▶ [EXERCISE]:
For the listing below, print exactly the lines from the line with "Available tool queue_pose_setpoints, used" to the line with "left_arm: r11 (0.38", both included, and nothing beyond them.

▶ [INPUT MATERIAL]:

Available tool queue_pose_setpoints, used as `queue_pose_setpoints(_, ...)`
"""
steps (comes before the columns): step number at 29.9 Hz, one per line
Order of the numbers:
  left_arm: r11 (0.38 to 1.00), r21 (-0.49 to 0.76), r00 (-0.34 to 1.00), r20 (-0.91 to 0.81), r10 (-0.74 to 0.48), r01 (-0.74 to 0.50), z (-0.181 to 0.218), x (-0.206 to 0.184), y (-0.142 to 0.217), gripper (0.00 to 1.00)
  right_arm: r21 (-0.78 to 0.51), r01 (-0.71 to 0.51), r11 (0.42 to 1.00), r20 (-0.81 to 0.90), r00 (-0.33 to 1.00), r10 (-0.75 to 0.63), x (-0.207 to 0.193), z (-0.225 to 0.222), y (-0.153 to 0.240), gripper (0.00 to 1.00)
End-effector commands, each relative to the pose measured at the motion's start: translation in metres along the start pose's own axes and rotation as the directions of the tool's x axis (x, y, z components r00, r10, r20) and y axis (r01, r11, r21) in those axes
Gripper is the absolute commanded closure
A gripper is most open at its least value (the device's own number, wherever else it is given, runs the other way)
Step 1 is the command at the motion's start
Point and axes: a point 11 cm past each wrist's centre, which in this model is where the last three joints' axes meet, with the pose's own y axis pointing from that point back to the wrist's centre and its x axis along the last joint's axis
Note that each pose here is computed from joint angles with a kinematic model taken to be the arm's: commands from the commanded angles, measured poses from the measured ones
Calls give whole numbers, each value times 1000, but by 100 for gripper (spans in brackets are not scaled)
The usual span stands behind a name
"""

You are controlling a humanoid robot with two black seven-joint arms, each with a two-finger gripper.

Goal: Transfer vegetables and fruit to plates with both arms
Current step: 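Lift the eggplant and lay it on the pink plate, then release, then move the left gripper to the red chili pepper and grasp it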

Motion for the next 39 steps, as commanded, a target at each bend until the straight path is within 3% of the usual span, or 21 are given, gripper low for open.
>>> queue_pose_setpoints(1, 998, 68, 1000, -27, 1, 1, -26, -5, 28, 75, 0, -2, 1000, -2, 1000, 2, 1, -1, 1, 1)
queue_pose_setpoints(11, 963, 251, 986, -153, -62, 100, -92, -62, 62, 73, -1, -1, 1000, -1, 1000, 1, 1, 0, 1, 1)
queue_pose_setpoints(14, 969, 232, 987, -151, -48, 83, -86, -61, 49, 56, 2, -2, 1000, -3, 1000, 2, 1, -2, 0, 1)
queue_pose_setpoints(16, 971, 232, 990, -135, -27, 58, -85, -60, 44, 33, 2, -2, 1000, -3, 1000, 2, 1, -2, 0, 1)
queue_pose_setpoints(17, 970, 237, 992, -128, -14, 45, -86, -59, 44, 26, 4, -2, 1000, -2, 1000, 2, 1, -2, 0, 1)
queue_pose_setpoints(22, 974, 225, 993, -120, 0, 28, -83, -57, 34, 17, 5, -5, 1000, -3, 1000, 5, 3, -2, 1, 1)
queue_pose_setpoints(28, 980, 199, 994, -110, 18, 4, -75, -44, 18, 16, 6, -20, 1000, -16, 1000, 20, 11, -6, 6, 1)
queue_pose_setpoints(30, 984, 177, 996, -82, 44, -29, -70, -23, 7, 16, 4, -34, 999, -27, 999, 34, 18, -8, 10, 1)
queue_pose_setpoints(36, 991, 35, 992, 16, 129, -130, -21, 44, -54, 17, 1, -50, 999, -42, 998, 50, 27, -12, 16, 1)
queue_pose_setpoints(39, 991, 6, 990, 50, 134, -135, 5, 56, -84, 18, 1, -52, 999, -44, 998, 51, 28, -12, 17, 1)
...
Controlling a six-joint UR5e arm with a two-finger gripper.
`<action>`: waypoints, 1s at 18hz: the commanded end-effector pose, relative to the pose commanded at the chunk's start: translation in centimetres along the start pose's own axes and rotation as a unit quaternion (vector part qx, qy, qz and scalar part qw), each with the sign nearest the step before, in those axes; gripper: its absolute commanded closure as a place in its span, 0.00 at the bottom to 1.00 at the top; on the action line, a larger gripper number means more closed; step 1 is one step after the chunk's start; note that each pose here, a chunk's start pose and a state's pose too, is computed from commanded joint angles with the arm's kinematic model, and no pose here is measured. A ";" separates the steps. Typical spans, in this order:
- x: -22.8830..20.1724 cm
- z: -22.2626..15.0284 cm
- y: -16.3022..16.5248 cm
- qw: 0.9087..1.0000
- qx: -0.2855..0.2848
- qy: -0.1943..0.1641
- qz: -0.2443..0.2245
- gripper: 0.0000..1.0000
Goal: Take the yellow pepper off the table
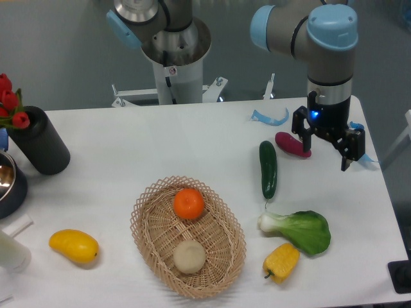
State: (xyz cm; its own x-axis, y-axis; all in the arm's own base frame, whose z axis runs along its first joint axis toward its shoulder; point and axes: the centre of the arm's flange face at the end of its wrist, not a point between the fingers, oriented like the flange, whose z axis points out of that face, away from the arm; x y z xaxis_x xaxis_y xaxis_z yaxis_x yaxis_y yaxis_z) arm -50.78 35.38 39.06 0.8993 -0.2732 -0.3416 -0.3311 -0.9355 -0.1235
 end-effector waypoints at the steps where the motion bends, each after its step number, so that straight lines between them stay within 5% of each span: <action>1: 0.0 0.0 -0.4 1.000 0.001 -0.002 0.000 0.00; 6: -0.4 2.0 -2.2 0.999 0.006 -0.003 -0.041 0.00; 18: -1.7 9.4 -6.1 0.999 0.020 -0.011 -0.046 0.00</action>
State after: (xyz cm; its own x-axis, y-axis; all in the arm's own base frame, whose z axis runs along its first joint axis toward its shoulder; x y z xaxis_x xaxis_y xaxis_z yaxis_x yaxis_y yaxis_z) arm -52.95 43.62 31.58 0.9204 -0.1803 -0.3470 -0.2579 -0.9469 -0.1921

▶ [ANSWER TO THIS TASK]:
Available tool queue_pose_setpoints, used as `queue_pose_setpoints(_, ...)`
"""
steps (comes before the columns): step number at 29.9 Hz, one per line
Order of the numbers:
  left_arm: r11 (0.38 to 1.00), r21 (-0.49 to 0.76), r00 (-0.34 to 1.00), r20 (-0.91 to 0.81), r10 (-0.74 to 0.48), r01 (-0.74 to 0.50), z (-0.181 to 0.218), x (-0.206 to 0.184), y (-0.142 to 0.217), gripper (0.00 to 1.00)

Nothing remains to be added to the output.